If June has changed you, it has also changed the world around you. The sun, which seems to appear shortly after 3 in the morning and stays, you swear, until almost midnight, illuminates a world that lacks things you knew last spring. Like a steaming espresso, now replaced by thin, icy frappuccinos. Also long pants. His lush green lawn is gone, along with the fragile boxwood hedge he tended during the November desert frost. In its place is an expanse of crunchy brown and a row of charred stumps, despite the thousands of gallons of expensive water you’ve pumped into your infinitely thirsty plot of land.
Also missing are all the part-time residents whose company you’ve become so accustomed to: driving 17 miles per hour on the highway; arguing with cashiers about penny-off coupons; Appearing out of nowhere, radiating mortality.
Somehow you feel lighter, perhaps because you’ve replaced regular meals with diet shakes designed to keep your little summer wardrobe buttoned up and zipped properly. Your wallet is lighter, too, thanks to those $600 monthly water bills and those family vacations to Maui cut short by heat stroke and an allergic reaction to pineapple daquiris. It turns out that weekly pedicures, necessary because you live in open-toe shoes these days, are very expensive. So is the gym membership that replaced your daily walking routine. In the gym, you intensify your personal hydration level. The new person is mainly bottled water imported from Guam.
It’s not just that the summer world seems different. Your relationship with him has changed. Where you once chose a restaurant based on appetite and cuisine and maybe whether the waiters were cute, now you only care about whether or not the establishment offers a covered patio with vaporizers. Outdoors, you nervously scan the horizon for areas of shade or a door leading inside, where there’s air conditioning.

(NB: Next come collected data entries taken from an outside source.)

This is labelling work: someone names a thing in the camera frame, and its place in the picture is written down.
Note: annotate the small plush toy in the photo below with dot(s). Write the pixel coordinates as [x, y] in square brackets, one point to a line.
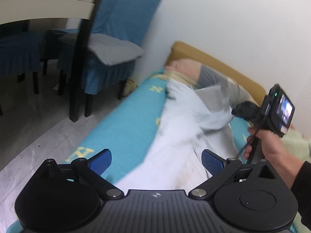
[130, 87]

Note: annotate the white dining table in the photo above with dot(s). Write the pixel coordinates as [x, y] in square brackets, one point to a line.
[36, 7]

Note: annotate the grey seat cushion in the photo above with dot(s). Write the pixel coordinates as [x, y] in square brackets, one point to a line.
[109, 48]

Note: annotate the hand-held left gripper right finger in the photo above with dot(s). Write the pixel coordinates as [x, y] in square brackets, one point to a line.
[212, 162]

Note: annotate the checked pillow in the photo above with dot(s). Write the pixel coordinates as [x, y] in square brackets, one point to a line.
[189, 70]

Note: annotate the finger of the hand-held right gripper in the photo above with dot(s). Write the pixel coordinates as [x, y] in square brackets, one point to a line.
[244, 111]

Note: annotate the mustard headboard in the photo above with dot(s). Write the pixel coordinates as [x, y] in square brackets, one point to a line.
[218, 65]

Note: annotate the green cartoon blanket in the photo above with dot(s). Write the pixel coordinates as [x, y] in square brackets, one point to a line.
[298, 145]

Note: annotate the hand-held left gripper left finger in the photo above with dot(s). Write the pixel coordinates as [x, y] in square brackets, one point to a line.
[100, 162]

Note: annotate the blue covered chair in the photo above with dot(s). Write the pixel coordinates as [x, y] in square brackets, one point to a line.
[17, 53]
[54, 46]
[126, 17]

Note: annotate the person's right hand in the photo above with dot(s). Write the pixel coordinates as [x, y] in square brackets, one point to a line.
[269, 145]

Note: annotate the teal printed bed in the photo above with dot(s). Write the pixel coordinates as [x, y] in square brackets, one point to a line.
[126, 123]

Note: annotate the white t-shirt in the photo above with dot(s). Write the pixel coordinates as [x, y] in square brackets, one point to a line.
[179, 136]

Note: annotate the person's right forearm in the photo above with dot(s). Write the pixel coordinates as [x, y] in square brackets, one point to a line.
[301, 187]

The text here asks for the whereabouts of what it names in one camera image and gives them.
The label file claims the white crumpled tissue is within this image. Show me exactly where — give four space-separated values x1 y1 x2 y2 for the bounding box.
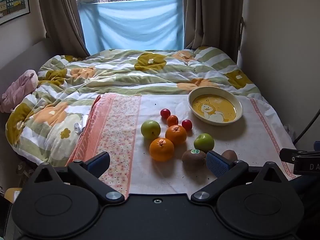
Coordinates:
285 124 297 137

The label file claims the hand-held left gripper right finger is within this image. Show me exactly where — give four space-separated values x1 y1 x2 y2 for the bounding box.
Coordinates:
191 150 285 202

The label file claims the brown kiwi with sticker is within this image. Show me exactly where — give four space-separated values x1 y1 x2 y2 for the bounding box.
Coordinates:
181 149 207 170

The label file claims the pink plush toy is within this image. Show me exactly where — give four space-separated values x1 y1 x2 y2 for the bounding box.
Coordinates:
0 69 39 113

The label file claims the yellow object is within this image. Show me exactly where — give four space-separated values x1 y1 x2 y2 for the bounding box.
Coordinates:
4 187 23 203

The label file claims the cream bowl with bear print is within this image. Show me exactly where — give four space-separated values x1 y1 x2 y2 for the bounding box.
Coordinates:
187 87 243 126

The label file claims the curtain tieback strap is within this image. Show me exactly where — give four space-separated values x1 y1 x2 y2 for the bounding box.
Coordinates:
239 16 245 55

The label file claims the large orange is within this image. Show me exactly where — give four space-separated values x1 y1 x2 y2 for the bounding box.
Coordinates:
149 138 175 162
165 124 188 146

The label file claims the grey bed headboard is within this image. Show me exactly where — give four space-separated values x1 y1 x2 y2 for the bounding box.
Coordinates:
0 37 54 82

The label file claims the black cable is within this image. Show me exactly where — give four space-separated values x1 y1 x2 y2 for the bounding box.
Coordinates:
294 112 320 144

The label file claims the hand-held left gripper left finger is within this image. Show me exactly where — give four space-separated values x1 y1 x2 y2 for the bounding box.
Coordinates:
32 151 125 205

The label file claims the wall poster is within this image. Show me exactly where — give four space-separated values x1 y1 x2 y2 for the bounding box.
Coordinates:
0 0 31 25

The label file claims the floral striped quilt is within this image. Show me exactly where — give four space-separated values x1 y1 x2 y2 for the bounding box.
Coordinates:
5 45 262 167

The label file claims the pink and white patterned cloth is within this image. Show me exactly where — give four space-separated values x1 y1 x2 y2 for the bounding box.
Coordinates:
65 92 297 198

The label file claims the green apple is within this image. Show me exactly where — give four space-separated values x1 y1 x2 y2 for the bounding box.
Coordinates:
140 120 161 140
194 133 215 152

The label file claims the light blue window cloth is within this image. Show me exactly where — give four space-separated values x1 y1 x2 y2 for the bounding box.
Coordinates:
79 0 185 55

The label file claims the beige curtain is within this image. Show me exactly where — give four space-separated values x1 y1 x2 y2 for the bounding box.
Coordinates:
180 0 244 64
36 0 90 57

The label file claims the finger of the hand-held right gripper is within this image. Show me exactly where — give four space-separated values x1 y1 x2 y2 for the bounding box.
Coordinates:
279 148 299 162

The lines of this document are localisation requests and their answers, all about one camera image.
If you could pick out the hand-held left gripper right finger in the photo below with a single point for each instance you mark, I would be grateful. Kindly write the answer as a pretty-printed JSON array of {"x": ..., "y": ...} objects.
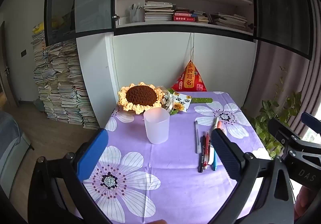
[{"x": 225, "y": 156}]

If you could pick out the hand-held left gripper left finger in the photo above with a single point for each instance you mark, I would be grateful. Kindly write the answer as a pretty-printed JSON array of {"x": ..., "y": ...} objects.
[{"x": 92, "y": 153}]

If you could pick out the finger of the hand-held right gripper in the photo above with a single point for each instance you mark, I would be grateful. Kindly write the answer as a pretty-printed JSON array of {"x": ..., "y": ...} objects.
[
  {"x": 311, "y": 120},
  {"x": 278, "y": 128}
]

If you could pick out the white eraser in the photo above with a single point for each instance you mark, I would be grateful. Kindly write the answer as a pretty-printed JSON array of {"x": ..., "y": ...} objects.
[{"x": 212, "y": 156}]

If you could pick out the blue pen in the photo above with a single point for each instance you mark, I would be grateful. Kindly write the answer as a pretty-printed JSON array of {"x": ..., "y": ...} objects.
[{"x": 215, "y": 165}]

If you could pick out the red gel pen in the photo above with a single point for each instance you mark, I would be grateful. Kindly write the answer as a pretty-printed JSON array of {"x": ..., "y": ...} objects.
[{"x": 205, "y": 157}]

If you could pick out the clear barrel pen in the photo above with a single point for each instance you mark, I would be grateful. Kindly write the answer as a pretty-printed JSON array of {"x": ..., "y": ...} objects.
[{"x": 208, "y": 140}]

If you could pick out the black marker pen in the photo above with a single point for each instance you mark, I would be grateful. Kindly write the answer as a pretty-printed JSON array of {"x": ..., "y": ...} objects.
[{"x": 201, "y": 161}]

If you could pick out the orange pen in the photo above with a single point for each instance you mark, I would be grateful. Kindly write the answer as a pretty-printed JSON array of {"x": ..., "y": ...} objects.
[{"x": 219, "y": 123}]

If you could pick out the light green pen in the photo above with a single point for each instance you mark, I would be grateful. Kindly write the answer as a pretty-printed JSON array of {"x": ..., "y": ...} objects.
[{"x": 215, "y": 123}]

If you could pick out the clear ruler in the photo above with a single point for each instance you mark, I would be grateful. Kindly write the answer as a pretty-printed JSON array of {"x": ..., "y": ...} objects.
[{"x": 197, "y": 136}]

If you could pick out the translucent plastic cup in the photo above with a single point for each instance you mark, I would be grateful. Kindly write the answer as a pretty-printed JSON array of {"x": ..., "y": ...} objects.
[{"x": 156, "y": 126}]

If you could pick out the person's right forearm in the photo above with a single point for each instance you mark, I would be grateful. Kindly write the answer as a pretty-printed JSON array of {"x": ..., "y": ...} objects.
[{"x": 304, "y": 200}]

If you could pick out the green potted plant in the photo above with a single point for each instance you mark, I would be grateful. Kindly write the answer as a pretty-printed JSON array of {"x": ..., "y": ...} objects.
[{"x": 270, "y": 113}]

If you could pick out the purple floral tablecloth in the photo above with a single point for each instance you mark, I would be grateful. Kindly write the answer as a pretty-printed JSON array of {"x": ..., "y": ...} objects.
[{"x": 175, "y": 176}]

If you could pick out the pink grey curtain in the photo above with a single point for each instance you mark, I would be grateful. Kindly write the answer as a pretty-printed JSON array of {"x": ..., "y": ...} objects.
[{"x": 275, "y": 68}]

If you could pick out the sunflower gift card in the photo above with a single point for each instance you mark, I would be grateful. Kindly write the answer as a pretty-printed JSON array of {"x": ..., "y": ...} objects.
[{"x": 183, "y": 101}]

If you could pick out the pile of books on floor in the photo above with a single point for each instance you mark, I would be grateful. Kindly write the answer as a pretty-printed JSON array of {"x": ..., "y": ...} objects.
[{"x": 62, "y": 88}]

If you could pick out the crochet sunflower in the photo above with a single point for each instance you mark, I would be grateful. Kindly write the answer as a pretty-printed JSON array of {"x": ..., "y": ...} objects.
[{"x": 140, "y": 94}]

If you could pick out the clear ribbon bow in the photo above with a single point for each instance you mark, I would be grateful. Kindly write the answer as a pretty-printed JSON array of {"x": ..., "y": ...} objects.
[{"x": 167, "y": 104}]

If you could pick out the grey sofa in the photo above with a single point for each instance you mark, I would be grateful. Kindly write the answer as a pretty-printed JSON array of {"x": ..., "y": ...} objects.
[{"x": 10, "y": 138}]

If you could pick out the red triangular pouch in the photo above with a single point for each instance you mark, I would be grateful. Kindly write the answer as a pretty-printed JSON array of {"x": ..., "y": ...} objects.
[{"x": 189, "y": 79}]

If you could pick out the white bookcase cabinet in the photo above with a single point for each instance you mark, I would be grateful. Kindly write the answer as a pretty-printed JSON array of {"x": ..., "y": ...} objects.
[{"x": 150, "y": 58}]

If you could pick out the right glass cabinet door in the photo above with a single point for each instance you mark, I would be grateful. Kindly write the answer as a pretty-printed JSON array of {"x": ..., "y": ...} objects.
[{"x": 280, "y": 8}]

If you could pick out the glass cabinet door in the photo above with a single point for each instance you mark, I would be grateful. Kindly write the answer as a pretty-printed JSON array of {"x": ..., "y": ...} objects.
[
  {"x": 280, "y": 8},
  {"x": 87, "y": 0}
]

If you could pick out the wooden door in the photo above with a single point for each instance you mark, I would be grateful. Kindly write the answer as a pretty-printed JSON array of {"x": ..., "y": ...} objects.
[{"x": 5, "y": 76}]

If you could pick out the wide stack of booklets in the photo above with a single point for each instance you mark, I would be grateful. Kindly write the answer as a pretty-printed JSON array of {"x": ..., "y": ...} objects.
[{"x": 229, "y": 20}]

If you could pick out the small stack of books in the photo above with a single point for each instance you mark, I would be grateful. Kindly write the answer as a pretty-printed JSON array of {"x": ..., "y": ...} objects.
[{"x": 200, "y": 17}]

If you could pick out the yellow plush toy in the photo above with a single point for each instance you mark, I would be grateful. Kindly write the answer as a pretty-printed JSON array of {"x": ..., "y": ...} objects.
[{"x": 39, "y": 27}]

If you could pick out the red dictionary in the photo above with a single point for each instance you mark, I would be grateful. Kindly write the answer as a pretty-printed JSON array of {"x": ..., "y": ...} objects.
[{"x": 184, "y": 18}]

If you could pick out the white pen holder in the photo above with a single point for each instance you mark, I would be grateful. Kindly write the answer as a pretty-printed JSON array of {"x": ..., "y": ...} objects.
[{"x": 136, "y": 15}]

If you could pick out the left glass cabinet door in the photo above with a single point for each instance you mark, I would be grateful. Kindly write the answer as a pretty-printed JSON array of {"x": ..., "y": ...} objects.
[{"x": 87, "y": 0}]

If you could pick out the tall stack of magazines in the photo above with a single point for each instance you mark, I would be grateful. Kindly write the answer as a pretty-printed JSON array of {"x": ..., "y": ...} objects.
[{"x": 159, "y": 12}]

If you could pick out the black wall switch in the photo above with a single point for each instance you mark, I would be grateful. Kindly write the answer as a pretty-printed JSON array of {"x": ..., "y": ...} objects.
[{"x": 24, "y": 53}]

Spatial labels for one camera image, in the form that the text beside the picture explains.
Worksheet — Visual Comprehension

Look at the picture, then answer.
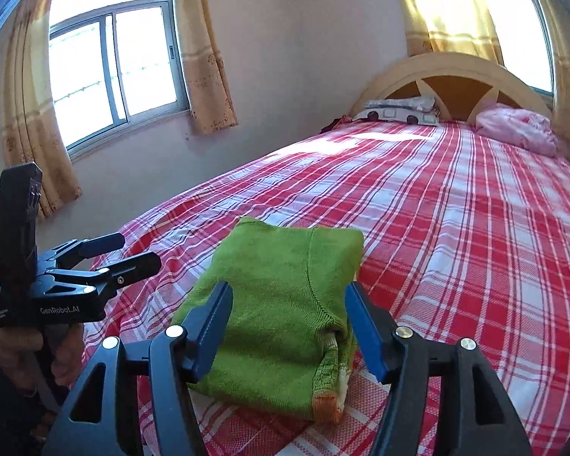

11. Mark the sliding window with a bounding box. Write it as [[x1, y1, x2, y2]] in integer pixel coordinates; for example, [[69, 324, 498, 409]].
[[465, 0, 555, 97], [47, 0, 182, 160]]

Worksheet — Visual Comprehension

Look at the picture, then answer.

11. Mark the pink quilt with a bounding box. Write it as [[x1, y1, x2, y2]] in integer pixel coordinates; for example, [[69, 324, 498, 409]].
[[475, 103, 564, 157]]

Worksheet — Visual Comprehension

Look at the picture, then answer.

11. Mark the grey patterned pillow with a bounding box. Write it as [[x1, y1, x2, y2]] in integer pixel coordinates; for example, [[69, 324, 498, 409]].
[[351, 95, 440, 127]]

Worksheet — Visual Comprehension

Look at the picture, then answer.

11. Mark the cream wooden headboard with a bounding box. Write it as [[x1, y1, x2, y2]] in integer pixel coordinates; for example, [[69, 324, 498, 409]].
[[349, 52, 554, 127]]

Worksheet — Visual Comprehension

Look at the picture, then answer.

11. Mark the yellow patterned curtain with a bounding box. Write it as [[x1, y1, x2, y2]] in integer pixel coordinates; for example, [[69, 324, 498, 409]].
[[2, 0, 82, 219], [534, 0, 570, 146], [387, 0, 504, 65], [173, 0, 239, 136]]

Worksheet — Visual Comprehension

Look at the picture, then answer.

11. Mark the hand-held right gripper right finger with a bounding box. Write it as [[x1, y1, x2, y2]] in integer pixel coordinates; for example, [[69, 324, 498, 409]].
[[344, 281, 535, 456]]

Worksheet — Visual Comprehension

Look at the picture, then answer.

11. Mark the bed with red plaid sheet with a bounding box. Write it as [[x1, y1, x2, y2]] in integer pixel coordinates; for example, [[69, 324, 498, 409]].
[[81, 119, 570, 456]]

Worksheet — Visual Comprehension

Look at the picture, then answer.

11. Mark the green orange striped knit sweater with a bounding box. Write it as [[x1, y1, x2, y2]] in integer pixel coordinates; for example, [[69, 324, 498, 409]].
[[171, 216, 366, 424]]

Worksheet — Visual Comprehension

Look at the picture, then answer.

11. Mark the person's left forearm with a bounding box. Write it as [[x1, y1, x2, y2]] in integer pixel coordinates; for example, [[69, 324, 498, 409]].
[[0, 342, 53, 456]]

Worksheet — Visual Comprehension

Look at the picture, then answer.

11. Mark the person's left hand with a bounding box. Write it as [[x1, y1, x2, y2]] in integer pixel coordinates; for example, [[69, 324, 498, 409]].
[[0, 323, 84, 404]]

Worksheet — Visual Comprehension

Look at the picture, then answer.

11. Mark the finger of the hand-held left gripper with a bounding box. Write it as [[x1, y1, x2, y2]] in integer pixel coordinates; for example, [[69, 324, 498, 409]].
[[37, 233, 125, 272], [47, 253, 162, 301]]

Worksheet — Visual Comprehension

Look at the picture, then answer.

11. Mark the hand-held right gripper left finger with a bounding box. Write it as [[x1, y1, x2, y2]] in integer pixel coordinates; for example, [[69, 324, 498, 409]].
[[40, 281, 234, 456]]

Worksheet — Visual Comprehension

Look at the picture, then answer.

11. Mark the dark red cloth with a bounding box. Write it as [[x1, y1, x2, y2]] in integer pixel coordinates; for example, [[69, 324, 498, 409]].
[[320, 115, 357, 135]]

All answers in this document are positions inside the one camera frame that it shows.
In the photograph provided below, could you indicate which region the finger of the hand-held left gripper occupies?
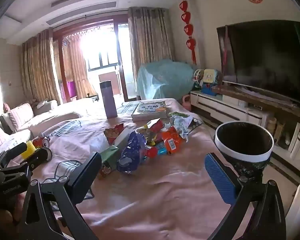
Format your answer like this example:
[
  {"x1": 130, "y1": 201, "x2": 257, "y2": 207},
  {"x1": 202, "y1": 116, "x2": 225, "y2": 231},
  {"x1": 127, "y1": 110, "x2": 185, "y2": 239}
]
[
  {"x1": 14, "y1": 147, "x2": 53, "y2": 178},
  {"x1": 0, "y1": 142, "x2": 28, "y2": 166}
]

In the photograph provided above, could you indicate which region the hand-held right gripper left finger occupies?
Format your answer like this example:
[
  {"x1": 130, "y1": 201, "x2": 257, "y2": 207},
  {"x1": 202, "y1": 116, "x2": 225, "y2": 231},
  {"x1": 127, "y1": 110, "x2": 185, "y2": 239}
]
[{"x1": 22, "y1": 151, "x2": 102, "y2": 240}]

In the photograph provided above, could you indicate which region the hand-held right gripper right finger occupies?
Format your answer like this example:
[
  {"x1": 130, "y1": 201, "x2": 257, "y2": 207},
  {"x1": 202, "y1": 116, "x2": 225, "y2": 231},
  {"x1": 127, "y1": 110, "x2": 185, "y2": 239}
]
[{"x1": 204, "y1": 152, "x2": 287, "y2": 240}]

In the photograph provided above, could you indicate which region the bright yellow wrapper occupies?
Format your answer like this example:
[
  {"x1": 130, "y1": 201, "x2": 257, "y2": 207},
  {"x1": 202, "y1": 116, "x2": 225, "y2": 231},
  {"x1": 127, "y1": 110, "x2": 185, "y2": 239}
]
[{"x1": 21, "y1": 141, "x2": 37, "y2": 159}]

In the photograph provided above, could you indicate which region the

Even your relationship with your car has changed. Now you drive with a floppy hat that you keep in the freezer and oven gloves to avoid nasty steering wheel burns. You’ve been thinking about installing an auto-start feature to cool down your car before you get in it, and you’ve turned your glove box into a cooler filled with Otter Pops and radiator coolant.
You can tell that others have grown tired of your descriptions of Phoenix as an “oven” and your jokes about the surface of the sun. As an apology, you decide to embrace this arid and burning city; to open our arms to the sun and celebrate a summer stained with sweat and with little clothing.
Walking out to do it, you burn your hand on the front doorknob and change your mind about embracing the sun. Back inside, you settle into the darkest, coldest room in the house, where you plan to watch “Northern Exposure” and “Big Hair Alaska.” The world will have to wait for your summer-loving version. In fact, they may have to wait until October.